▶ **Work item**
Although the data below holds other lines too, output only those from the line with "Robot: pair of" up to and including the line with "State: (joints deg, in", exactly as they appear.
══ Raw data ══
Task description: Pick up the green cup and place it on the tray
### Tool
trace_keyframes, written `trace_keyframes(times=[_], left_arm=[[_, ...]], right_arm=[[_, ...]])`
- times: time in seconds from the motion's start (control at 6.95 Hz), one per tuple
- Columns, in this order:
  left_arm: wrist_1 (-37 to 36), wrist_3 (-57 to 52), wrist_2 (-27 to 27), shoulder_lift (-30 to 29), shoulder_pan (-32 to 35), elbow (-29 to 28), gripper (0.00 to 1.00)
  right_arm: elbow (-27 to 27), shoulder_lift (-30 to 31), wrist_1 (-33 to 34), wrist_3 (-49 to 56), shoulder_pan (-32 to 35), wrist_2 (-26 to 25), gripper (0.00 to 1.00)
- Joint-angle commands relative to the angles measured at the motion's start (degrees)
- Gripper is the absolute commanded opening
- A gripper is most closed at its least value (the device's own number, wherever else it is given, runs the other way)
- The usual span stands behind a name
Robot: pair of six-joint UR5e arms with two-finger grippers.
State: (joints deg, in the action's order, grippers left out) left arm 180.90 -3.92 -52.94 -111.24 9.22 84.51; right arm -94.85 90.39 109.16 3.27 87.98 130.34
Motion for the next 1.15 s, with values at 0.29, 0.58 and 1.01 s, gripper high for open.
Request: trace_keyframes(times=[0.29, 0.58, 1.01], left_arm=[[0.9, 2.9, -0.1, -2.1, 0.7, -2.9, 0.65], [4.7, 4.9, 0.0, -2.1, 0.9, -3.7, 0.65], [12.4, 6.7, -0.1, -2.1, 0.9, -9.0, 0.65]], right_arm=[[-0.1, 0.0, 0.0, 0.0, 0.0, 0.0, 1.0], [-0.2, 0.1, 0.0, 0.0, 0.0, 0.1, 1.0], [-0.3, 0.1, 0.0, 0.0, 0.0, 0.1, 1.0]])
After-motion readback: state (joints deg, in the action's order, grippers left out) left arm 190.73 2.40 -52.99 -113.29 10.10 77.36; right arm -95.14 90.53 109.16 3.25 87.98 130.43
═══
▶ **Solution below**
Robot: pair of six-joint UR5e arms with two-finger grippers.
State: (joints deg, in the action's order, grippers left out) left arm 180.90 -3.92 -52.94 -111.24 9.22 84.51; right arm -94.85 90.39 109.16 3.27 87.98 130.34

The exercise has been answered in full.